Может, мне и вовсе нельзя чувствовать, раз уж я даже со своими чувствами не в силах справиться.

Ника лежала на спине, укрытая одеялом, с повязками на глазах и руках, и, если бы не это, выглядела бы спокойной, умиротворенной, просто спящей. Мари подошла к ней и осторожно отодвинула краешек бинта на руке: кожа лиловая, с зеленоватыми вкраплениями. Странно, почему она так долго заживала?

Кто-то – и Мари даже не нужно было гадать кто, она и так знала – пытал ее, чтобы… что?

Мари взяла лампу с прикроватного столика и обвела рукой спальню. Грязные вещи унесли, на кресле лежали мелочи, которые вытащили из карманов Ники. Старый смартфон (Мари нажала на экран, но он потребовал пароль) и стопка пластиковых карт – безликих, без единой буквы. Но эти карты точь-в-точь повторяли ту, что Мари дала ей. И почему никто не забрал их? Девушка сунула одну в карман кардигана и вдруг увидела клочок бумаги, выглядывающий из-под кресла.

«31 декабря. Слева от здания, через лес на площадь. Одна и с книгой».

Мари забрала его. Затем открыла шкафы, осмотрела вещи, толком не понимая, что ищет. Взгляд привлекла коробка – обычная картонная, из тех, что используют для переездов. Мари открыла ее и дрожащей рукой вытащила фото.

«Наше первое совместное», – сказала она тогда.

Счастливый Доминик, комично скорчивший рожу Патрик, Ника с локонами в одолженном красном платье и Мари. Улыбающаяся, в глазах – отражения вспышки. Мари бросила снимок обратно в коробку и закрыла шкаф, затем вернулась к Нике и заглянула под кровать. Она не знала (точно не могла!), но отчего-то пальцы, поддавшись какому-то забытому детскому воспоминанию, сами потянулись отсчитывать половицы. Одна, вторая… пятая. Ага! Пятая от ножки кровати дощечка чуть прогнулась, и Мари поддела ее ногтем. Тайник. Листы, исписанные кривым почерком Ники, – похоже на генеалогическое древо.
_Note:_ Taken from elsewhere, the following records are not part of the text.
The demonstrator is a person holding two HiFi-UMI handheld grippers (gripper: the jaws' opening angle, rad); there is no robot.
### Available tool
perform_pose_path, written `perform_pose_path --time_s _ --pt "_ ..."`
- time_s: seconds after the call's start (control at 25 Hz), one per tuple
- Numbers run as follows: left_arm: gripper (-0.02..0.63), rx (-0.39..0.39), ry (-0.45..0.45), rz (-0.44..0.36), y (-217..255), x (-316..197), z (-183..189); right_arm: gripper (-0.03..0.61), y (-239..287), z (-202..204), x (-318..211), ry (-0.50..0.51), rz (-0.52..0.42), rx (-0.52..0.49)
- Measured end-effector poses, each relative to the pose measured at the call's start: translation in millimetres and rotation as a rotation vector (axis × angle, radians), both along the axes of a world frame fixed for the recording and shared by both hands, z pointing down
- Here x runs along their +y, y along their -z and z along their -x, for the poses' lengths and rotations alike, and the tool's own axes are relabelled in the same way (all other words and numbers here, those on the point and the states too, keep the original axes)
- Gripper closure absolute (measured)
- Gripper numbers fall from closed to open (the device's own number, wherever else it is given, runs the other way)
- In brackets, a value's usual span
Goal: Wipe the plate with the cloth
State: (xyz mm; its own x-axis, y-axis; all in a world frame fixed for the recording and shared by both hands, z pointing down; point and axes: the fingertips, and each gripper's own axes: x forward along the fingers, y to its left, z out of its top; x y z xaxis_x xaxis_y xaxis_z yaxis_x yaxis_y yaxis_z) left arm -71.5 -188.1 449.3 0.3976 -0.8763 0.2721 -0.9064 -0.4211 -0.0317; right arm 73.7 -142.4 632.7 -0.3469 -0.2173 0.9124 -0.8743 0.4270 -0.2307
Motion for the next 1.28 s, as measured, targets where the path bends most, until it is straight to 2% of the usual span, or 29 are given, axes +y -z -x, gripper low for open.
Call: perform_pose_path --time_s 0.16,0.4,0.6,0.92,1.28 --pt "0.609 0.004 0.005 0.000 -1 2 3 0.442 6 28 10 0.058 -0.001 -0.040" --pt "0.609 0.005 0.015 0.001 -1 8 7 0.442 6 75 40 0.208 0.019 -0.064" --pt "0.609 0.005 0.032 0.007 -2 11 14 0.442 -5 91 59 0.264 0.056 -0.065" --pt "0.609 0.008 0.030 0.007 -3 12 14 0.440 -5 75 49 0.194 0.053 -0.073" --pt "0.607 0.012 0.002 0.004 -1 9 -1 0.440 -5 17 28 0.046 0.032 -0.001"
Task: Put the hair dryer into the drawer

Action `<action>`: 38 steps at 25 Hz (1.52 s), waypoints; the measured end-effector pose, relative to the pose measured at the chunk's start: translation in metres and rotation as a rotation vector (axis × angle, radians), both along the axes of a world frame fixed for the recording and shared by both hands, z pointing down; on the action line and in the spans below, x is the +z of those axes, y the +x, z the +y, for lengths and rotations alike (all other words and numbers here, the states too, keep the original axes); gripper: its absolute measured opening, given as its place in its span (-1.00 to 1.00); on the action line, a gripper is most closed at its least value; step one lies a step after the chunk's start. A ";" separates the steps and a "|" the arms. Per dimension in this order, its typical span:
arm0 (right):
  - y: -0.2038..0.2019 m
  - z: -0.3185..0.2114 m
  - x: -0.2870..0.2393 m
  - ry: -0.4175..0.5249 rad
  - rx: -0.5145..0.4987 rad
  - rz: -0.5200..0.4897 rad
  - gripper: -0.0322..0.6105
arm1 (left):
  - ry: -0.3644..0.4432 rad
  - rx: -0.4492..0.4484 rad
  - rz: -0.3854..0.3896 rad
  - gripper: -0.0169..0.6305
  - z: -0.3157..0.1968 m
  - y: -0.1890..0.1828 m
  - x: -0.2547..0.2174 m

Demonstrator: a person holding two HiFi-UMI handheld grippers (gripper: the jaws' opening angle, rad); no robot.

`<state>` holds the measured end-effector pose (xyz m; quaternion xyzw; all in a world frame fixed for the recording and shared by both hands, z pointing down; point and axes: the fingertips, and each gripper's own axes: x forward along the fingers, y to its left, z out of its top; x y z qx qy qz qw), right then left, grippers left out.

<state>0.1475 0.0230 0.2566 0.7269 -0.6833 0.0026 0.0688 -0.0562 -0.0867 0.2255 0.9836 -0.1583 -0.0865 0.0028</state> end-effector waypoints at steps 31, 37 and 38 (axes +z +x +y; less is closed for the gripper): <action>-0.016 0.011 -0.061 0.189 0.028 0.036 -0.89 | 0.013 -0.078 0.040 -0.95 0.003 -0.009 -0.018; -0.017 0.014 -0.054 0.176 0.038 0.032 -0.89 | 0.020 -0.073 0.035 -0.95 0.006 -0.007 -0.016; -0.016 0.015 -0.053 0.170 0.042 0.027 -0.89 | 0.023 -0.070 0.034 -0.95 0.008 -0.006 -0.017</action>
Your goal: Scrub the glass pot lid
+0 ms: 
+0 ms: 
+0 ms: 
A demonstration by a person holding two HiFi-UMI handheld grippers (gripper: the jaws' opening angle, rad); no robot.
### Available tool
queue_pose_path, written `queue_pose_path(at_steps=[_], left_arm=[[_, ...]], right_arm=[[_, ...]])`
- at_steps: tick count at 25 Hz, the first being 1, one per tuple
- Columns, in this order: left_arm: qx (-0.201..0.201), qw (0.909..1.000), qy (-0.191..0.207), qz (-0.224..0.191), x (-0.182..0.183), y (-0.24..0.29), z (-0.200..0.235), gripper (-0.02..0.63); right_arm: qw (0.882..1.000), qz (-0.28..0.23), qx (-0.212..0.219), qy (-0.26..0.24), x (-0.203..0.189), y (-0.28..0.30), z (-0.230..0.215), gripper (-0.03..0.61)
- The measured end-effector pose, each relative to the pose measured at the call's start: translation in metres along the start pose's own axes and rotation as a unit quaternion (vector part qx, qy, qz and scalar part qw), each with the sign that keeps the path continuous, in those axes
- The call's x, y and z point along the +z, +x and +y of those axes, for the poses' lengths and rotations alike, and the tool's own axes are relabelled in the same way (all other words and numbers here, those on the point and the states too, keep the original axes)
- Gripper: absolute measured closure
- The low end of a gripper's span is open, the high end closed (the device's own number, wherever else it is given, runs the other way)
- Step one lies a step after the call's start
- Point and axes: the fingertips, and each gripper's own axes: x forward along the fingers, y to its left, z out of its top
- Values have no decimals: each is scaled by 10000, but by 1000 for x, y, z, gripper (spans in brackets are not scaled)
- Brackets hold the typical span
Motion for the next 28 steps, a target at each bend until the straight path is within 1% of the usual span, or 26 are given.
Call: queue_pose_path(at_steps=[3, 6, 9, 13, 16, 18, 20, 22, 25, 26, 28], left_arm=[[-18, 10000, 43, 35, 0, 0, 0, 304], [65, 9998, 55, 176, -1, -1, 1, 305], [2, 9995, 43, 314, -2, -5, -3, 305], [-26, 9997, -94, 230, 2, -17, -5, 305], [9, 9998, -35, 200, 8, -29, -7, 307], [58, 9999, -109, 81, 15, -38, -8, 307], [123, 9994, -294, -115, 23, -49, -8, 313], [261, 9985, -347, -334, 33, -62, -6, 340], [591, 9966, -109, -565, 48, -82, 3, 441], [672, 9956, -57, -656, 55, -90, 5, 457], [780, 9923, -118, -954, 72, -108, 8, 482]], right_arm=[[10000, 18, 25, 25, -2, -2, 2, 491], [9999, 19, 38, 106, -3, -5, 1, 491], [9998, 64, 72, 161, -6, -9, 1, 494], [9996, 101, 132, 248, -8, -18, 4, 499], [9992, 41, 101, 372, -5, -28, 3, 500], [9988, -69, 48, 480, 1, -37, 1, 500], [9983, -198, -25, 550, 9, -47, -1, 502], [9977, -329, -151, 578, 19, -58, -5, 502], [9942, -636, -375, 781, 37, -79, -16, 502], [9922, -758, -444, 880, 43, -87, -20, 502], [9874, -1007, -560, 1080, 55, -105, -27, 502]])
Имя ее матери, имя отца, Рита Харт-Вуд, стрелка… Мари сглотнула и подняла взгляд на Нику; ее измученное сердце застучало быстрее, громче и заболело в груди. Господи, она все знает. Глаза защипало, и Мари, оставив лампу на полу, снова запустила руку в проем и нащупала книгу, обернутую холщовой тканью. Ткань она сняла, убрала в тайник, заложила листами, а книгу открыла и долго-долго листала, всматриваясь в предательскую пустоту.

Что же ты такое, раз все тебя хотят заполучить? Что же стоит наших бед?

– Черт… нет… нет… нет…

Шепот Ники показался таким громким, что Мари подпрыгнула, едва не опрокинув лампу. Ника в панике шарила руками по лицу. Проснулась или кошмар? Оставив книгу под кроватью, Мари бросилась к ней.

– Эй, – она перехватила ее руку и сжала. – Все хорошо, ты в безопасности. Это я, Мари.

– Мари? – Ника замерла. – Я… я ослепла?

– Нет… что ты, нет! Это повязка. Они сказали, у тебя глаза опухли, и лучше… – Мари потянулась к бинтам на ее лице и начала разматывать. – Думаю, ничего страшного, если мы их снимем. Ты восстанавливаешься.